With "Ringu", once you accepted that someone would die a week after viewing the tape, the rest of the film (apart from one of the main character's ability to read minds to move to plot forward) was intensely frightening and real. The second film unfortunately takes further liberties, with another couple of characters suddenly gaining special powers and Sadako starting to appear in random scenes for shock value alone. A character that died in the first movie appears as an apparition to help Mai and the little boy appears as an apparition even though he is still alive. This just doesn't work as well in my opinion with the viewer's ability to suspend disbelief made far more difficult. I can't help but think they should have stuck to the world they'd created in the first movie, without over-complicating things. There's no need to explain how Sadako does what she does and yet they spend far too much time analysing it instead of letting her mystery and shocking appearance do its work.

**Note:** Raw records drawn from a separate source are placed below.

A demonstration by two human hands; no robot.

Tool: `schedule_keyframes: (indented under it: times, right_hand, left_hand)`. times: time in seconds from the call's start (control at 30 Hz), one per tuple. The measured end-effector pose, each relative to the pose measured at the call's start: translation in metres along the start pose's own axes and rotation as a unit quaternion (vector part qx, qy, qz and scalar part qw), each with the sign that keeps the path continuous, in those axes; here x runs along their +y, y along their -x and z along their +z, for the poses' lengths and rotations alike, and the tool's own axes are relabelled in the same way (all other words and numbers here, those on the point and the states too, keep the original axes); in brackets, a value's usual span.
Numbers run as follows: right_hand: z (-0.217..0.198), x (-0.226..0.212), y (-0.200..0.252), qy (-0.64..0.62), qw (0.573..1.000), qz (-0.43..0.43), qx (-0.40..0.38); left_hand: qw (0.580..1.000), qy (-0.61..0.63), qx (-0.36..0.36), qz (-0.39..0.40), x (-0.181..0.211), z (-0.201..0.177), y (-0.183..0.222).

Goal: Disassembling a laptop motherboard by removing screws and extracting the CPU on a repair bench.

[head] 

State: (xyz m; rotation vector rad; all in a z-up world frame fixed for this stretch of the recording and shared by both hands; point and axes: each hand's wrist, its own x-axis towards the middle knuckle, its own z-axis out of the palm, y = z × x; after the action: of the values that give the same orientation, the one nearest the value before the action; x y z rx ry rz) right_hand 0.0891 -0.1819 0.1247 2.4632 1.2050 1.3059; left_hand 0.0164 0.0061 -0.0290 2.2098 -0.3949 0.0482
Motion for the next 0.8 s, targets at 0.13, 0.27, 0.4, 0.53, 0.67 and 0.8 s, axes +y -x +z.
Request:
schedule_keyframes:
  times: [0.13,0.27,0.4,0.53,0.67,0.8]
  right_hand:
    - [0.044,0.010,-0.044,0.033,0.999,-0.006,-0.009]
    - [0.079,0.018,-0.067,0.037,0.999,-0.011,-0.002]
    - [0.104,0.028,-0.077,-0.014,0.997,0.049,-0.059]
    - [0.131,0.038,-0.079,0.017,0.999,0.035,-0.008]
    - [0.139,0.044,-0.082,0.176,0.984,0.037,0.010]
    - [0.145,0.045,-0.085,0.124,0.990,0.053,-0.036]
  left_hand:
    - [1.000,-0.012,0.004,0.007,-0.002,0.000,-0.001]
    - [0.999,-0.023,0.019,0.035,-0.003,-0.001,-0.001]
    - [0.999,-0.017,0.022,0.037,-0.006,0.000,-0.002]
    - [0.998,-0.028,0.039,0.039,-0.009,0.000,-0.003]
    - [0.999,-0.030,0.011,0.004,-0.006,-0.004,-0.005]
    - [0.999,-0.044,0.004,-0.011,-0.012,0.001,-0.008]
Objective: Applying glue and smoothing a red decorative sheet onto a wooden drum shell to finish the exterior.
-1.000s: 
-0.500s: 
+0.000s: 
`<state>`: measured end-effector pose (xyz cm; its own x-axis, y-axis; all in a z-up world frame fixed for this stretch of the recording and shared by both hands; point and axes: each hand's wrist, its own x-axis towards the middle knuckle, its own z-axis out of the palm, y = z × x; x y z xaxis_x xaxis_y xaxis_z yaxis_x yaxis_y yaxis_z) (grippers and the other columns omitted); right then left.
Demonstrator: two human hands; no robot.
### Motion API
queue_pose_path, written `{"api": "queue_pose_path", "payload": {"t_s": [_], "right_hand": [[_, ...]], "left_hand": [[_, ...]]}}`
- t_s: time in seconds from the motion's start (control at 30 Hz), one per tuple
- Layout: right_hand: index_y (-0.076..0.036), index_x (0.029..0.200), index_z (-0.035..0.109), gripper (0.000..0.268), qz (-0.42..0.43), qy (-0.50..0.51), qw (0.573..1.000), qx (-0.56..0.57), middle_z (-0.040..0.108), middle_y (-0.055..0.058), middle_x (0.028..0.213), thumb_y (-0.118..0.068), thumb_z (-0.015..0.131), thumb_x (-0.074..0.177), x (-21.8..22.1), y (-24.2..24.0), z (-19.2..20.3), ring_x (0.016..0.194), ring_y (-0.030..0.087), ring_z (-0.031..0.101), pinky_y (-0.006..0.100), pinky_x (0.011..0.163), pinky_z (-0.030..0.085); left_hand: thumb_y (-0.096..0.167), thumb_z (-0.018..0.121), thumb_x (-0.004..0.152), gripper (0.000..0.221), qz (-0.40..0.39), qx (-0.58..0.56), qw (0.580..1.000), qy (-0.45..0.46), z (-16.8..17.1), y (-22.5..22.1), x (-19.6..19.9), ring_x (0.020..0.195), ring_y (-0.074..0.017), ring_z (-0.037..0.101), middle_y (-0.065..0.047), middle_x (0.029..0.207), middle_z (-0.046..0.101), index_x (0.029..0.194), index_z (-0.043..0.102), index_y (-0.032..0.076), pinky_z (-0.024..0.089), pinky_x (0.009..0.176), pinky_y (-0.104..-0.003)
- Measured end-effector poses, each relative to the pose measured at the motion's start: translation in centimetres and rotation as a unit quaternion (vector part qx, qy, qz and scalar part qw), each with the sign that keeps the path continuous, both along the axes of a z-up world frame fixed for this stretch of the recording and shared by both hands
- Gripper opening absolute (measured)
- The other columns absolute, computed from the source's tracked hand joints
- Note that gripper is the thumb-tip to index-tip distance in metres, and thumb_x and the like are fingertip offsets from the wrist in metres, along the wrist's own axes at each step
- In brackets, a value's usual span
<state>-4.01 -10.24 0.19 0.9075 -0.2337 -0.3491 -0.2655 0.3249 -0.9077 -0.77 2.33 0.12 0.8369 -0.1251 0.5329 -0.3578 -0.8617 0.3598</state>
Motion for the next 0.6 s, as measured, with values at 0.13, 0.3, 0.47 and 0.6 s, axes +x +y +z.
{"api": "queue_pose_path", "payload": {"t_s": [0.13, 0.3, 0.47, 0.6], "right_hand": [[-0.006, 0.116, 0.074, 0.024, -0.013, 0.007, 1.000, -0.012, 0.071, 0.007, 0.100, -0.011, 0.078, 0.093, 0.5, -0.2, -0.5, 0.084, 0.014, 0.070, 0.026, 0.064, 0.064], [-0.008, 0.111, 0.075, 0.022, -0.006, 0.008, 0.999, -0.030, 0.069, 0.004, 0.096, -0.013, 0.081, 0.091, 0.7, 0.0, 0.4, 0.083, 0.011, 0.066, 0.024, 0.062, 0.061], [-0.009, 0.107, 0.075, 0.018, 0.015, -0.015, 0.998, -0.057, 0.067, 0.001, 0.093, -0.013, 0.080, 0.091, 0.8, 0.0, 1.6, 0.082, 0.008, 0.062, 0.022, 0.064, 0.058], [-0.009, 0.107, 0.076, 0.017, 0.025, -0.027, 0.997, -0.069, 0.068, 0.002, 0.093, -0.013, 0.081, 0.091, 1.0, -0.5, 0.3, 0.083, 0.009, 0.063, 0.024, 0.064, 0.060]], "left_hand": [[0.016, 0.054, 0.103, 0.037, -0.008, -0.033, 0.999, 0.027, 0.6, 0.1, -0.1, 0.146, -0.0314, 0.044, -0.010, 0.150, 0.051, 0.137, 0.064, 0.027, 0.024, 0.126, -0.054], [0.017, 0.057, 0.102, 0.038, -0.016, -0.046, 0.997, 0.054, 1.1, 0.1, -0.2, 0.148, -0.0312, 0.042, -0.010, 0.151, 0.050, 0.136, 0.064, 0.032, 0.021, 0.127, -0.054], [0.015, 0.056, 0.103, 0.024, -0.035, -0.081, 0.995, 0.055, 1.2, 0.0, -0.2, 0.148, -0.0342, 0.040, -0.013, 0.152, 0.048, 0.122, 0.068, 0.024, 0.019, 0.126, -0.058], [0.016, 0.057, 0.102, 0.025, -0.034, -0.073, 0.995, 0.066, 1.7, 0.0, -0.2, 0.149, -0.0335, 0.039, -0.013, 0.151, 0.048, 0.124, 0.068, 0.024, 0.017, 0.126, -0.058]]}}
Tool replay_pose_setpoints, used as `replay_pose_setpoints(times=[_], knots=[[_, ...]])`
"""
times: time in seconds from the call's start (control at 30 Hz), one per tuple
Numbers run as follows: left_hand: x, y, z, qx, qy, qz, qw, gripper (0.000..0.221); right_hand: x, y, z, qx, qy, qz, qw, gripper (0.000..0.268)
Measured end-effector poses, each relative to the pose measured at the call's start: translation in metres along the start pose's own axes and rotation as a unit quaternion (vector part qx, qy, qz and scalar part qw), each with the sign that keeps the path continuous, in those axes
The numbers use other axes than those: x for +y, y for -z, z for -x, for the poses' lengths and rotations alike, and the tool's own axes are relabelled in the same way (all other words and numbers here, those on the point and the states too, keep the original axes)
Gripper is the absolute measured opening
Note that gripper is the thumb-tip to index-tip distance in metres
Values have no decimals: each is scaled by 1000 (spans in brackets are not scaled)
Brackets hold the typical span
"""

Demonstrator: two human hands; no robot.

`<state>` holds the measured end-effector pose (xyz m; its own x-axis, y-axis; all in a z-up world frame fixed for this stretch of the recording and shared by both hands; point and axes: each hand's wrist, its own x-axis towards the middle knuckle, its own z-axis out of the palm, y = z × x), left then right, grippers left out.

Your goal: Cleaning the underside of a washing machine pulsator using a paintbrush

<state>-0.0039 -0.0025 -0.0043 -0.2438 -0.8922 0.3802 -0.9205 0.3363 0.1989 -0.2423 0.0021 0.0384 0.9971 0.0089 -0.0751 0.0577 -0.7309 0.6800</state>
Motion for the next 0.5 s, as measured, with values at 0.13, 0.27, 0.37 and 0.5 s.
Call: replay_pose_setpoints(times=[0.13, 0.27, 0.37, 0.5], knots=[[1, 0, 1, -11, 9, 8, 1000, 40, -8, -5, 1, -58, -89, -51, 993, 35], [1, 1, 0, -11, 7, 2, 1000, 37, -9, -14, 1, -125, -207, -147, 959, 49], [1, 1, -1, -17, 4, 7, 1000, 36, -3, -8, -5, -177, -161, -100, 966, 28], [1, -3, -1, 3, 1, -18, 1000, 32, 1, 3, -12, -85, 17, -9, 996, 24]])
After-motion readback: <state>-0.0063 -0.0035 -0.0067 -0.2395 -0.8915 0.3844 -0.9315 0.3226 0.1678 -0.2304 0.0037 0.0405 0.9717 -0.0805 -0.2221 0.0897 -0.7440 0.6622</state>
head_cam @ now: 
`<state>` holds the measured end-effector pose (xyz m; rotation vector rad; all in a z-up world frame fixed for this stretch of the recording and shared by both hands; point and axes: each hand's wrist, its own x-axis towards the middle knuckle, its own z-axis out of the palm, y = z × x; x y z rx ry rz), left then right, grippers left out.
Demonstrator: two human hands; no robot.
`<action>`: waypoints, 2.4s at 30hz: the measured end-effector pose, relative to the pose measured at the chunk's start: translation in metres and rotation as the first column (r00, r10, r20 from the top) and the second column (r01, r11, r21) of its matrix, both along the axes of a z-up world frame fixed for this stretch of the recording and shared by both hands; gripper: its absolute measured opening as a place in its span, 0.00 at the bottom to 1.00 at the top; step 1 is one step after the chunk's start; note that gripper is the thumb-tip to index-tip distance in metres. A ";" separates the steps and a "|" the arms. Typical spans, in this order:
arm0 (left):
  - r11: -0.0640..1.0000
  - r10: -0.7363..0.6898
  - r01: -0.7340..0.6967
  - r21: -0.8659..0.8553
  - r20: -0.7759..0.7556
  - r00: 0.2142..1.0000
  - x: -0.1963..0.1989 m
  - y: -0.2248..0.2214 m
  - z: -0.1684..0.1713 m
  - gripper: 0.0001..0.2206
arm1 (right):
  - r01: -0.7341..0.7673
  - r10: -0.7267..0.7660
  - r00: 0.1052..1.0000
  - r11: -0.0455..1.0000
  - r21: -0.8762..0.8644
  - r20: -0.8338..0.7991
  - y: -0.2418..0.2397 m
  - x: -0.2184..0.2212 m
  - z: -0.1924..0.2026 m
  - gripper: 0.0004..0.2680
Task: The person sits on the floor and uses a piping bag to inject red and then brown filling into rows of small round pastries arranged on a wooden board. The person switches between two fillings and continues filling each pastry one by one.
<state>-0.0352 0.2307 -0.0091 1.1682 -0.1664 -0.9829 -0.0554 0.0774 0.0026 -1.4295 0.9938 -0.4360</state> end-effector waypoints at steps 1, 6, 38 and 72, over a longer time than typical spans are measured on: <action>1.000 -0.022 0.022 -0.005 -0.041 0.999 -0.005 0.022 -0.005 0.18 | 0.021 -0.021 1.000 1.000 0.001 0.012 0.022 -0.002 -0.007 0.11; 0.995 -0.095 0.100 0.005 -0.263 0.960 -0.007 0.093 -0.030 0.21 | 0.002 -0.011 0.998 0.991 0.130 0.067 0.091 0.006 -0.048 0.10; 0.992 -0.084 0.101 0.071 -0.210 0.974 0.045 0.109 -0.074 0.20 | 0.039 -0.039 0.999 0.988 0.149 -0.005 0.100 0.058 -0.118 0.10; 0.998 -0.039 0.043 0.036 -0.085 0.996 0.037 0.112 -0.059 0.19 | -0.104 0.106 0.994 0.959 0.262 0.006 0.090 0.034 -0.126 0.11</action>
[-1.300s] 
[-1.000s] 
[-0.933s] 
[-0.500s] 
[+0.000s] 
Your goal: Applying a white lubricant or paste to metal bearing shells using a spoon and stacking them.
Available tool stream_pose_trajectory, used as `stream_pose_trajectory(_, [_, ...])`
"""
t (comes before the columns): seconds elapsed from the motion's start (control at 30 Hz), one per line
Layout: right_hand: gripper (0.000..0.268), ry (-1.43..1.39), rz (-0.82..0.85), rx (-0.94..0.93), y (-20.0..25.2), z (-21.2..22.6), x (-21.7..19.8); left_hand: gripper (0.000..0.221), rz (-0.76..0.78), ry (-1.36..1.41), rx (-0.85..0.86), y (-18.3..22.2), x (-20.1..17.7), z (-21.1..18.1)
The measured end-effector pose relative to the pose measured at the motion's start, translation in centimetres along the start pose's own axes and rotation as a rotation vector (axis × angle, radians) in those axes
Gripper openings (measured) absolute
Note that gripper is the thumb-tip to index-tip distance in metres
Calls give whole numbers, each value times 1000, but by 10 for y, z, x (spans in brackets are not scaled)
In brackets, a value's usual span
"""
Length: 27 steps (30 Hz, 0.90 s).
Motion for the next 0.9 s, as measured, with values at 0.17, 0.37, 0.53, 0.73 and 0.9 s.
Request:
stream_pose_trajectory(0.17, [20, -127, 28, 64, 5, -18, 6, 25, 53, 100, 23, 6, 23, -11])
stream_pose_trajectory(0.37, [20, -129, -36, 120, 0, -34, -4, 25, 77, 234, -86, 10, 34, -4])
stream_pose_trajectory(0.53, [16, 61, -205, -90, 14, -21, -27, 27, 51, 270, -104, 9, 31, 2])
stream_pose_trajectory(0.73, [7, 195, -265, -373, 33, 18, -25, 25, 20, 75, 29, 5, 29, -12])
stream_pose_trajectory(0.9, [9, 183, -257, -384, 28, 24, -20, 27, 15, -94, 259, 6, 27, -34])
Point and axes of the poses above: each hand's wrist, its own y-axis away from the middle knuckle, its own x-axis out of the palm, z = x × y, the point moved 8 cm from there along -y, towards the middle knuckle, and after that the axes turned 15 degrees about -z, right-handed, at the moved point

These flaws included, I still found the film to be somewhat creepy and mildly entertaining. The minimalist approach to music and sound still works well. The acting is passable in the most but certainly not exceptional. I don't completely understand everything that happened, particularly towards the end but I get the general idea. It's simply another case where the cast and crew have made a decent, honourable attempt at a sequel, yet fallen a fair way short of the original, which turns out to be exactly what happened to the American remakes as well.